Depuis la démission de Baidy Haribot à l’Assemblée nationale suite à sa nomination comme vice-gouverneur de la Banque centrale, une bataille judiciaire est engagée entre l’UFR et son suppléant. L’Union des forces républicaines s’oppose à la prise de fonction de Cheik Touré qui, il faut le rappeler, est le suppléant de Baidy Haribot. Selon les responsables du parti de Sidya Touré, Cheik Touré n’est plus membre de l’UFR. Par conséquent, il ne doit pas siéger à l’Assemblée nationale. Cependant le juriste Karamo Mady Camara a une autre lecture du différend qui oppose les deux parties. Il estime que seul Cheik Touré est habilité à remplacer Baidy Haribot.

« La position de l’UFR est en totale contradiction avec la règlementation et la législation en vigueur. D’autant plus que la suppléance vise à faire remplacer le titulaire par le suppléant dans l’optique soit d’une démission, soit d’une destitution ou d’un décès. En l’occurrence, il s’agit d’une démission. Parce que le titulaire qui est M. Baidy Haribot a bénéficié d’un décret présidentiel le nommant vice-gouverneur à la Banque centrale. Systématiquement, son suppléant devait être celui qui bénéficie normalement le remplacement au niveau de l’Assemblée nationale. Malheureusement, l’UFR adopte une position qui est basée sur une argumentation politique qui n’est pas du tout juridique », nous confie, d’entrée de jeu, Karamo Mady Camara. Il faut rappeler que l’UFR argue que le suppléant de Baidy Haribot en l’occurrence Cheik Touré n’est plus membre de l’UFR.

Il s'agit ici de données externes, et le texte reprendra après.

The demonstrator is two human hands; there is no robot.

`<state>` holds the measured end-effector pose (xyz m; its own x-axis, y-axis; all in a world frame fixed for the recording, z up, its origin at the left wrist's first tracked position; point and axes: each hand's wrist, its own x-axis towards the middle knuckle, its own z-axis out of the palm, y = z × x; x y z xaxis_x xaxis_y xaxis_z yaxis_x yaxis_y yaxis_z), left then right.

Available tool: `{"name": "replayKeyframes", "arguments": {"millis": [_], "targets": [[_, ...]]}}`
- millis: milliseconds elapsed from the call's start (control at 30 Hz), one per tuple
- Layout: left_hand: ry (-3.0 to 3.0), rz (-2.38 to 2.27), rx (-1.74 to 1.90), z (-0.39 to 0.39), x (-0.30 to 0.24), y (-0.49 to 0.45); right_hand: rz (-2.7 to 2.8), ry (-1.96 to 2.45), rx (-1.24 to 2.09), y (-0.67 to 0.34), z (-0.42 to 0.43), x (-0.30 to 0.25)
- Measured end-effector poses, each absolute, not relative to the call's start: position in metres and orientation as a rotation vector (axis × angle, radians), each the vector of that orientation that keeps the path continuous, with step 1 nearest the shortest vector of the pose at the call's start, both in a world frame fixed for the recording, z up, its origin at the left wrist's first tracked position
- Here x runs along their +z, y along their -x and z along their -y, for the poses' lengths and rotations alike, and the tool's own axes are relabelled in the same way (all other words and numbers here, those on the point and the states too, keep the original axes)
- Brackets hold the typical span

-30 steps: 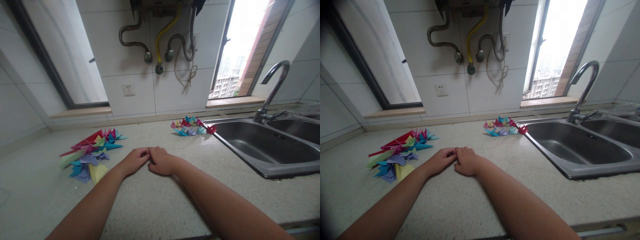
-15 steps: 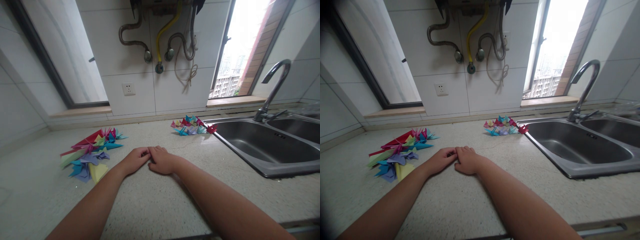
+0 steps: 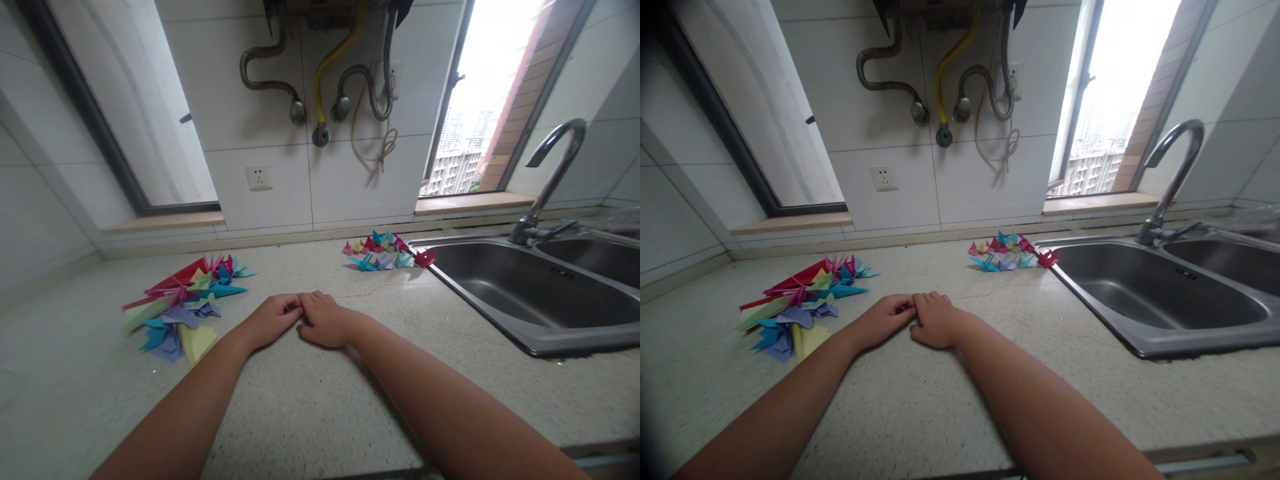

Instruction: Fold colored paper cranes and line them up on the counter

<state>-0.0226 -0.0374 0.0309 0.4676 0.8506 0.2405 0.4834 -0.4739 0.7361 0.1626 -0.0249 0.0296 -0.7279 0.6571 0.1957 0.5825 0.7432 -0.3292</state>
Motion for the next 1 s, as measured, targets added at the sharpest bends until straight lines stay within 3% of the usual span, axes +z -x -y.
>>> {"name": "replayKeyframes", "arguments": {"millis": [1000], "targets": [[-2.180,-1.122,0.777,0.0374,0.0306,0.0233,2.667,0.985,0.345,-0.1620,0.0243,0.0301]]}}
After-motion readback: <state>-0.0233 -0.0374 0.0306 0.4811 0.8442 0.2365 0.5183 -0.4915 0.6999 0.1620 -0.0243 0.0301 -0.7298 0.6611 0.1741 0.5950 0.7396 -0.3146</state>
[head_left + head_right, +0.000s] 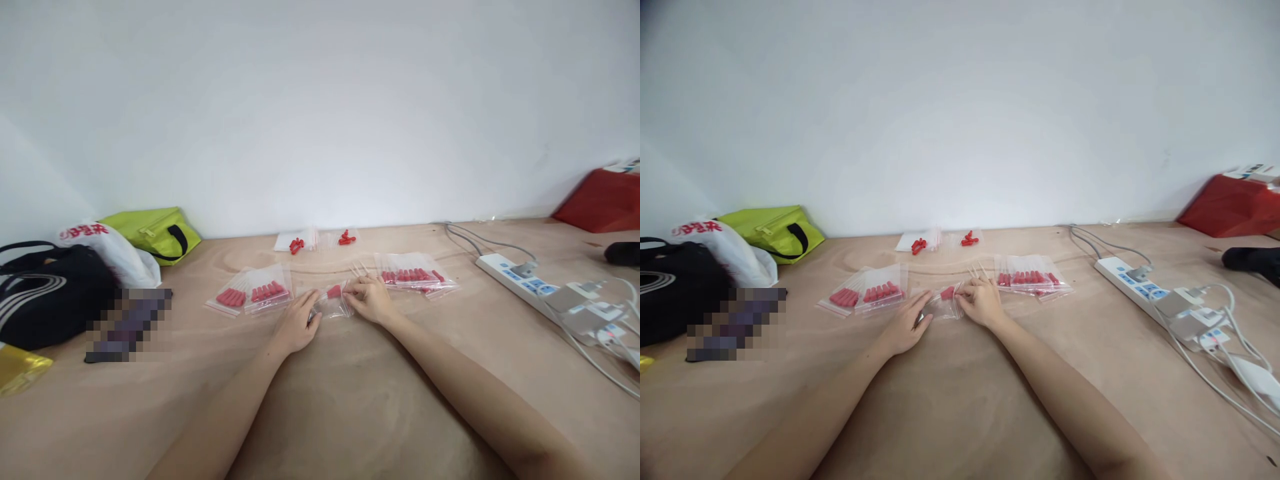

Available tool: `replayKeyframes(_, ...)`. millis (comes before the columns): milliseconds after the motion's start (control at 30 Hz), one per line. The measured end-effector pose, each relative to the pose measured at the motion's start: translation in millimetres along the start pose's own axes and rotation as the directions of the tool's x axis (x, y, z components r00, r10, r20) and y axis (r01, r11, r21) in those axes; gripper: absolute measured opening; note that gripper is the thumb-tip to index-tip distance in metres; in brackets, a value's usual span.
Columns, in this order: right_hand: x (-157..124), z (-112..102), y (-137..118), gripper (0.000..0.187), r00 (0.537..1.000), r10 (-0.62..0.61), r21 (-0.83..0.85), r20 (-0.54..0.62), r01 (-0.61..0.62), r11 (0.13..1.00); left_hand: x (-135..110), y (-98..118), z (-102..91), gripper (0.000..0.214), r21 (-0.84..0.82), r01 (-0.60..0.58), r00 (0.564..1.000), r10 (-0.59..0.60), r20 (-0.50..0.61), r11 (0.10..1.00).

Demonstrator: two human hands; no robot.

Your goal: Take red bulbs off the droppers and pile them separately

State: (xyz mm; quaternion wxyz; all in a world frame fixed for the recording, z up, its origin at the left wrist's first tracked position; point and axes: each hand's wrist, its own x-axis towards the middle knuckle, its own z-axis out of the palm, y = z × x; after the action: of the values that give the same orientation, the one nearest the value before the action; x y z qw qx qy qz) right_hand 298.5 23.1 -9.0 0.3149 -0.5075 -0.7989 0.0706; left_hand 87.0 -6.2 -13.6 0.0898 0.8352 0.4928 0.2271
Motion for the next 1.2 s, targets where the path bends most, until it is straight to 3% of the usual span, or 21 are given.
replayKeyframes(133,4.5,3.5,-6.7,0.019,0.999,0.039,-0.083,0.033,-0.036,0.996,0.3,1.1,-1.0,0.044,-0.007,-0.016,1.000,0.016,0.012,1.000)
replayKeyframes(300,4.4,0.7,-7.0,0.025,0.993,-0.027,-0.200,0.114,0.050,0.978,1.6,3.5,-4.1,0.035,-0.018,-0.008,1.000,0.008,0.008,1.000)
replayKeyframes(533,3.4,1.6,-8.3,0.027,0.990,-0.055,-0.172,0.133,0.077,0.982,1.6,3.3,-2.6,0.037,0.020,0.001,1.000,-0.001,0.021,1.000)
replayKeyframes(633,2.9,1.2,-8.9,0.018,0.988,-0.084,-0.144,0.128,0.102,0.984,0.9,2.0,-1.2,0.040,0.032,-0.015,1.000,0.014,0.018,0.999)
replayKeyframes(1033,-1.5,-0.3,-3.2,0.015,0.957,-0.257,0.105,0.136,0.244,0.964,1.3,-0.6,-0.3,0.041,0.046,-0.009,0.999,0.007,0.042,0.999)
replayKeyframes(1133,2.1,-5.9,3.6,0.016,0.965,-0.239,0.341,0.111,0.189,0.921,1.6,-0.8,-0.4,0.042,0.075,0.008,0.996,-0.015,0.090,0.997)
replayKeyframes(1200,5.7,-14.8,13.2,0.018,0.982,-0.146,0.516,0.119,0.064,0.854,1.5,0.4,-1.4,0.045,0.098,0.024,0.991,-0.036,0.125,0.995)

Mais objectivement, selon le juriste « il y a que dans les archives de la CENI, il y a qu’au niveau de la Cour constitutionnelle, le suppléant de Baidy qui est désigné parce que les élections se sont passés et le peuple s’est prononcé en fonction de la liste qui lui a été soumise. Et sur cette liste, évidemment, c’est lui qui a été désigné ».

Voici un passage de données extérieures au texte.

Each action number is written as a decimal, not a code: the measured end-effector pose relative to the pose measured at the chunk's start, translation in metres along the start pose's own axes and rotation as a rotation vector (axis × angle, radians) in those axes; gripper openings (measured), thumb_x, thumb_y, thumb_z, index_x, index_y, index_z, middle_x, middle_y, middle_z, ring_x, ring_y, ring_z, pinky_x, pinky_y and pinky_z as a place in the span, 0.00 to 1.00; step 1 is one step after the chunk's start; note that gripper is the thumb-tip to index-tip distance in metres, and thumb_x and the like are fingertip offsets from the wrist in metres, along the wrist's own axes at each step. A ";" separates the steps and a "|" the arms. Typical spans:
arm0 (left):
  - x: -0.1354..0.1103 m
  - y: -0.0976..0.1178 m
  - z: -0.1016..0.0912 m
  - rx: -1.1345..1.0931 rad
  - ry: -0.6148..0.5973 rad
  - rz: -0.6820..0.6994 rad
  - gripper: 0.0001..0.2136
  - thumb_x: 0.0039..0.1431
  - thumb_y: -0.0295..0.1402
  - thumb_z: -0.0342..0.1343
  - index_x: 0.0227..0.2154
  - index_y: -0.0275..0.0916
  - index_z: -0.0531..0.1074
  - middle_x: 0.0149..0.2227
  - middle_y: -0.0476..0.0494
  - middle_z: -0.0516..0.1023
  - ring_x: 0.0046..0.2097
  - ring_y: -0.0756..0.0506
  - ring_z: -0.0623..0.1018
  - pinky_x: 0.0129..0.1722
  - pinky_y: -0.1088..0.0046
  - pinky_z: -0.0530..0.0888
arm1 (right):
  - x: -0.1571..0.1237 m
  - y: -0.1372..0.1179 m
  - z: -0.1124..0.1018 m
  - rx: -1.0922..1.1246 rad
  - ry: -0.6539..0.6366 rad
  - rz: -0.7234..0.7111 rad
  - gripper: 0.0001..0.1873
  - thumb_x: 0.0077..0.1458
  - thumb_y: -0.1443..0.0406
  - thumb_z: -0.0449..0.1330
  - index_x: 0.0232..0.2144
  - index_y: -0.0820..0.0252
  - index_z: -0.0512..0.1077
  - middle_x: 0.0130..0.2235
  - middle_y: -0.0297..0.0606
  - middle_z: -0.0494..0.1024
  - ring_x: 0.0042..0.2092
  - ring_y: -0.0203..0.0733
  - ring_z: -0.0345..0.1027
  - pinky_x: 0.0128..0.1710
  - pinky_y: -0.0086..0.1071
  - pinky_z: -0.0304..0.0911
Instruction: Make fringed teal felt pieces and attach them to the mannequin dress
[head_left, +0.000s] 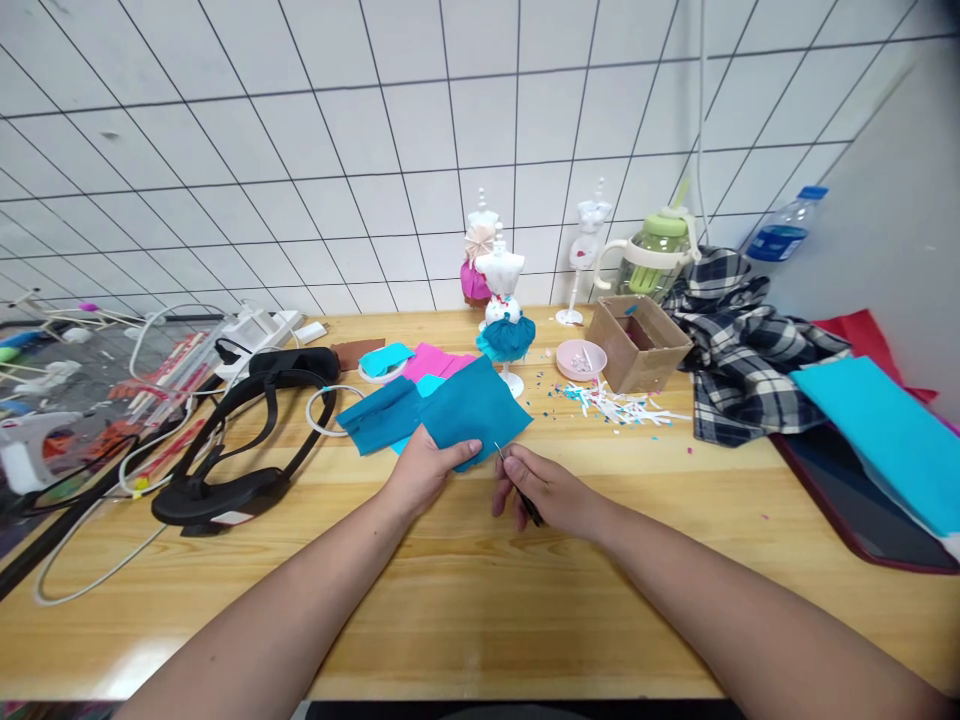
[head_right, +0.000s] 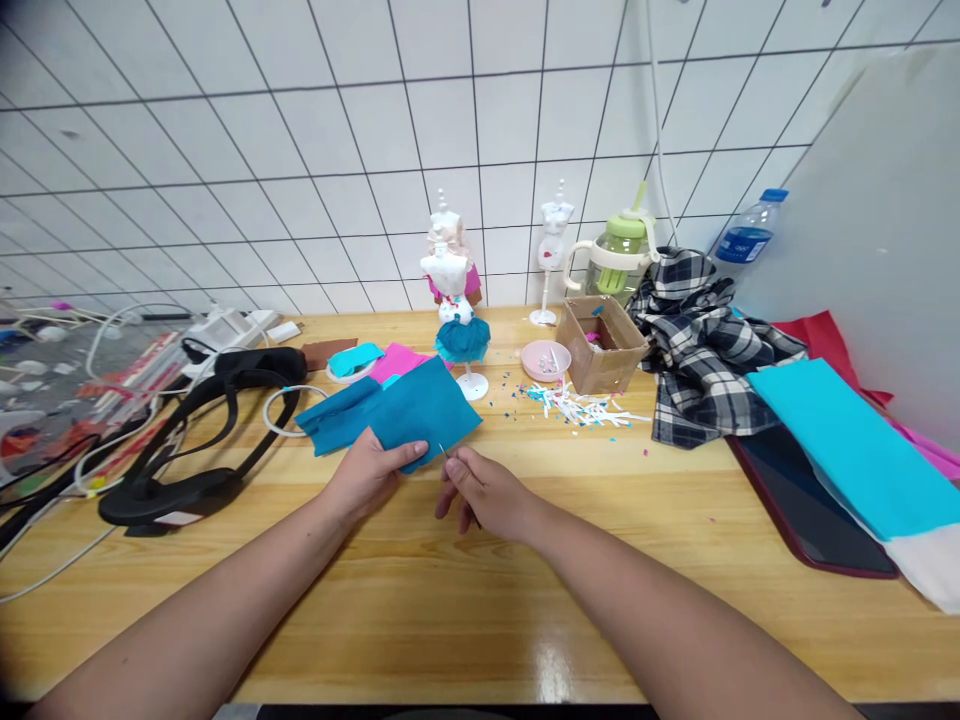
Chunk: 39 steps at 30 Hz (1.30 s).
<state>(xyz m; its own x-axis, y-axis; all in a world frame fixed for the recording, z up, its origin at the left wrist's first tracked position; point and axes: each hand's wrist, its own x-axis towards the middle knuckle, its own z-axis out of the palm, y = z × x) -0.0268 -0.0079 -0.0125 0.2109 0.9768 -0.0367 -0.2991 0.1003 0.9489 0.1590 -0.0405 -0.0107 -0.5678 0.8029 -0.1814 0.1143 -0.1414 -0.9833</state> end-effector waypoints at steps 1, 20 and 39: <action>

Plus loin, à en croire le juriste, l’UFR pouvait bien remplacer le suppléant de Baidy Haribot. « S’il devait y avoir normalement une sorte de refus de l’UFR, il fallait anticiper déjà sur cela pendant même que le titulaire était en fonction, qu’ils fassent constater déjà l’exclusion en ce moment de son suppléant du parti. Si cela avait été fait formellement, en ce moment, on pouvait bien évidemment procéder à cela, faire savoir cela à la cour constitutionnelle et tirer les conséquences juridiques qui s’imposent. Mais en l’état actuel, c’est une fuite en avant. Je crois que si les juridictions sont saisies sur la question, elles vont souverainement trancher », déclare Karamo Mady Camara.